The same is true for experiments conducted in his moving room, which has been around more than a decade.
Unlike the first moving room built in Scotland in 1972, which had walls that were moved by hand, the U’s version is mounted on wheels that travel back and forth on rails, which are controlled by a computer. The computer can be programmed to vary how far and how fast the walls move, allowing researchers to create unpredictable movement patterns, similar to, say, a ship bobbing in the waves.
In the chamber, people are tested for up to 40 minutes, while data about their “body sway” are collected. The results consistently show that body posture and movement strongly predict whether a person is prone to motion sickness, Stoffregen said. “If I look at your sway, I can make a better estimate of your susceptibility than you can,” he said.
In the past, motion sickness was studied almost exclusively by physicians, as ship doctors searched for a medical explanation for the phenomenon. It’s been only in the past 40 years, Stoffregen said, that there are people studying motion sickness from a nonmedical perspective.
Now that realistic digital devices are adding new triggers for inducing motion sickness, more people from various disciplines are studying it. Video games have become more realistic, as they immerse players in a quasi-virtual reality.
“Nobody ever got sick from playing Pac-Man,” Stoffregen said, who has also done studies on video games and their connection to motion sickness.
More recently, complaints have surfaced about the iPhone’s latest operating system causing some people to feel dizzy and nauseated from its 3D-like effects.
The search for relief
Stoffregen’s theory might be getting more recognition these days, but for years it was dismissed or ignored, in part because it came from Minnesota. Stoffregen first published his theory in 1991.
“Sea sickness has been the dominant driving force for the study of this,” Kennedy said.
Courtney Freese, of Minneapolis, shudders at the thought of Stoffregen’s moving room, but she says she’d love to understand her motion sickness better.
When she was younger, motion sickness didn’t seem to affect her. Now the 23-year-old can’t ride roller coasters without feeling queasy.
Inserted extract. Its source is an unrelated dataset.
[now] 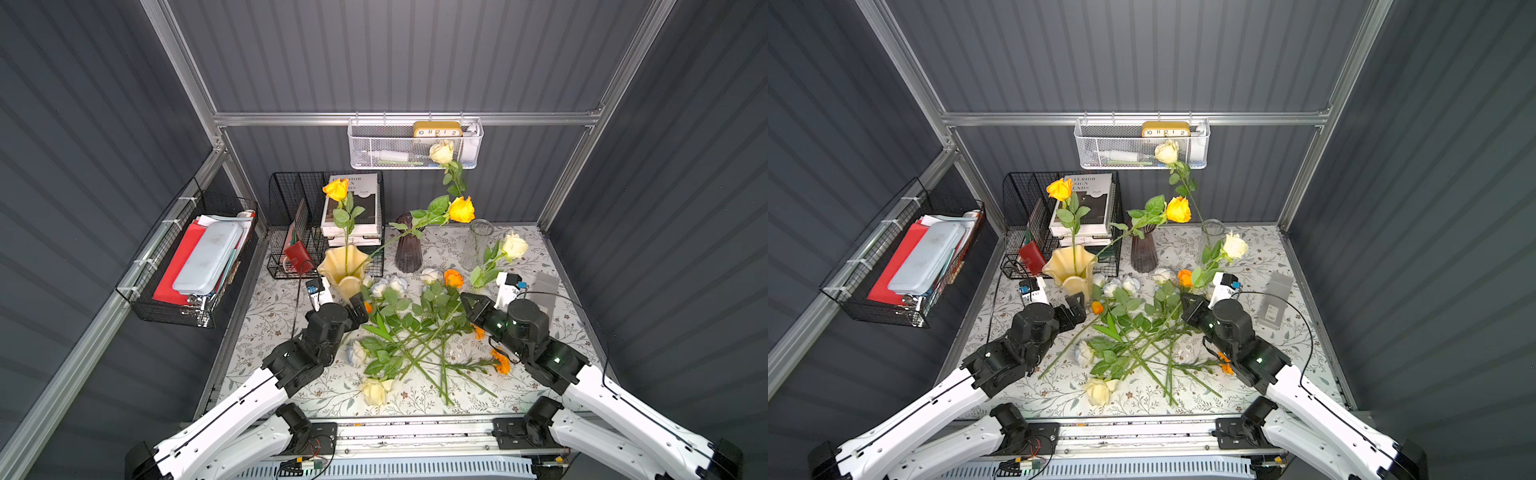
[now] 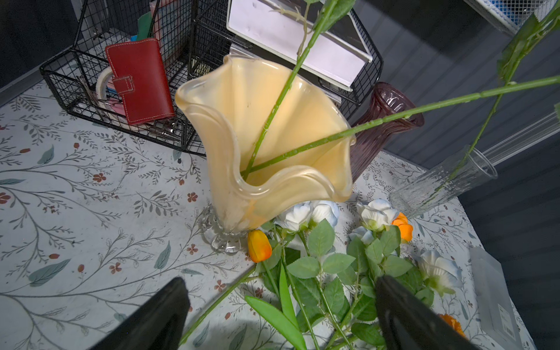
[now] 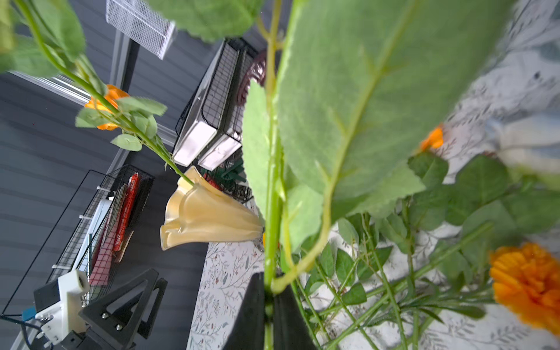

She also gets dizzy from watching movies on the giant Imax screen.
“That was a nightmare!” she said, recalling the last time she went to a movie. “I spent the majority of it looking down at the floor, listening to it but not actually watching the movie.”
If Stoffregen is right, then his research could spawn further studies to develop better ways to prevent the onset of motion sickness — instead of having to treat the subsequent dizziness and nausea. “What we have learned is there is a relationship between the way you perceive and control the motion of your own body and your propensity to get sick,” Stoffregen said.
For now, Freese keeps track of her symptoms and is always looking for an exit strategy when her stomach starts to turn.
“I get myself to a safe puke location,” she said.